→ **What to produce**:
Reproduce all of the data exactly, with no line skipped.

------------------------------------------------

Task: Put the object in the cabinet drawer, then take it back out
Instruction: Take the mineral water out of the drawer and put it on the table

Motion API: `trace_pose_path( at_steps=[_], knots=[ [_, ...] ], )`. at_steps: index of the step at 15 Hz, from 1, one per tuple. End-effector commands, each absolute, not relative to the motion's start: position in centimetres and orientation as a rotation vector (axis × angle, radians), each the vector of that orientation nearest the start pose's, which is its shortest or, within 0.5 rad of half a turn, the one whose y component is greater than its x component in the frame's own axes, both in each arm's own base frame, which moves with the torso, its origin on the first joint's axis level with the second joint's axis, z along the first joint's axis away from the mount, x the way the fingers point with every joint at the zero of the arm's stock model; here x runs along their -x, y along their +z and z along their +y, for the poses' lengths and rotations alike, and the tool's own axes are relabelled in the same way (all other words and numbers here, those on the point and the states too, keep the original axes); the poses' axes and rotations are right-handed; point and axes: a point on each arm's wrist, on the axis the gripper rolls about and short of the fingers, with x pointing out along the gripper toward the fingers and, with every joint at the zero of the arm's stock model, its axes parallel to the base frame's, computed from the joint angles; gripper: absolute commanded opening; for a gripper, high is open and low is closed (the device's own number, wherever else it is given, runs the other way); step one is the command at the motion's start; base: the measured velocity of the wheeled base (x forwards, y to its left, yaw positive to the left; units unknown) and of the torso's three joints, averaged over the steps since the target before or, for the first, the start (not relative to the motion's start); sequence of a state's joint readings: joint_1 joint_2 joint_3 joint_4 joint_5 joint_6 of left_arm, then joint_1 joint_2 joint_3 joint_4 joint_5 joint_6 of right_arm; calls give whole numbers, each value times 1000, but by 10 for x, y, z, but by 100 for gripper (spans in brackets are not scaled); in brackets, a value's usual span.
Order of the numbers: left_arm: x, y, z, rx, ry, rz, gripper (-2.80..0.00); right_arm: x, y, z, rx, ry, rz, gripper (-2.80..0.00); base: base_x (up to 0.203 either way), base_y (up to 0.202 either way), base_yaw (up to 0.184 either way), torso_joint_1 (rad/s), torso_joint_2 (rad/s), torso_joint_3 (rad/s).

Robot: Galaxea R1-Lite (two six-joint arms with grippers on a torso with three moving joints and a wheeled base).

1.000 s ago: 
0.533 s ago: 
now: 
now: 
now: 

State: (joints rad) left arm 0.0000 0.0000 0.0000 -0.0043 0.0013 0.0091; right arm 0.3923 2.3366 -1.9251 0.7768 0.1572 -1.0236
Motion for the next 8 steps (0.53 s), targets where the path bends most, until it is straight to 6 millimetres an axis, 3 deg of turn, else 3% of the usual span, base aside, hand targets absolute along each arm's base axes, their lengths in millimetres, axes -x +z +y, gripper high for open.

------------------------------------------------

→ **Response**:
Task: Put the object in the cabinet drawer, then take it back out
Instruction: Take the mineral water out of the drawer and put it on the table

Motion API: `trace_pose_path( at_steps=[_], knots=[ [_, ...] ], )`. at_steps: index of the step at 15 Hz, from 1, one per tuple. End-effector commands, each absolute, not relative to the motion's start: position in centimetres and orientation as a rotation vector (axis × angle, radians), each the vector of that orientation nearest the start pose's, which is its shortest or, within 0.5 rad of half a turn, the one whose y component is greater than its x component in the frame's own axes, both in each arm's own base frame, which moves with the torso, its origin on the first joint's axis level with the second joint's axis, z along the first joint's axis away from the mount, x the way the fingers point with every joint at the zero of the arm's stock model; here x runs along their -x, y along their +z and z along their +y, for the poses' lengths and rotations alike, and the tool's own axes are relabelled in the same way (all other words and numbers here, those on the point and the states too, keep the original axes); the poses' axes and rotations are right-handed; point and axes: a point on each arm's wrist, on the axis the gripper rolls about and short of the fingers, with x pointing out along the gripper toward the fingers and, with every joint at the zero of the arm's stock model, its axes parallel to the base frame's, computed from the joint angles; gripper: absolute commanded opening; for a gripper, high is open and low is closed (the device's own number, wherever else it is given, runs the other way); step one is the command at the motion's start; base: the measured velocity of the wheeled base (x forwards, y to its left, yaw positive to the left; units unknown) and of the torso's three joints, averaged over the steps since the target before or, for the first, the start (not relative to the motion's start); sequence of a state's joint readings: joint_1 joint_2 joint_3 joint_4 joint_5 joint_6 of left_arm, then joint_1 joint_2 joint_3 joint_4 joint_5 joint_6 of right_arm; calls give whole numbers, each value times 1000, but by 10 for x, y, z, but by 100 for gripper (spans in brackets are not scaled); in brackets, a value's usual span.
Order of the numbers: left_arm: x, y, z, rx, ry, rz, gripper (-2.80..0.00); right_arm: x, y, z, rx, ry, rz, gripper (-2.80..0.00); base: base_x (up to 0.203 either way), base_y (up to 0.202 either way), base_yaw (up to 0.184 either way), torso_joint_1 (rad/s), torso_joint_2 (rad/s), torso_joint_3 (rad/s).

Robot: Galaxea R1-Lite (two six-joint arms with grippers on a torso with three moving joints and a wheeled base).

1.000 s ago: 
0.533 s ago: 
now: 
now: 
now: 

State: (joints rad) left arm 0.0000 0.0000 0.0000 -0.0043 0.0013 0.0091; right arm 0.3923 2.3366 -1.9251 0.7768 0.1572 -1.0236
Motion for the next 8 steps (0.53 s), targets where the path bends most, until it is straight to 6 millimetres an axis, 3 deg of turn, else 3% of the usual span, base aside, hand targets absolute along each arm's base axes, their lengths in millimetres, axes -x +z +y, gripper high for open.

The exercise asks for nothing more.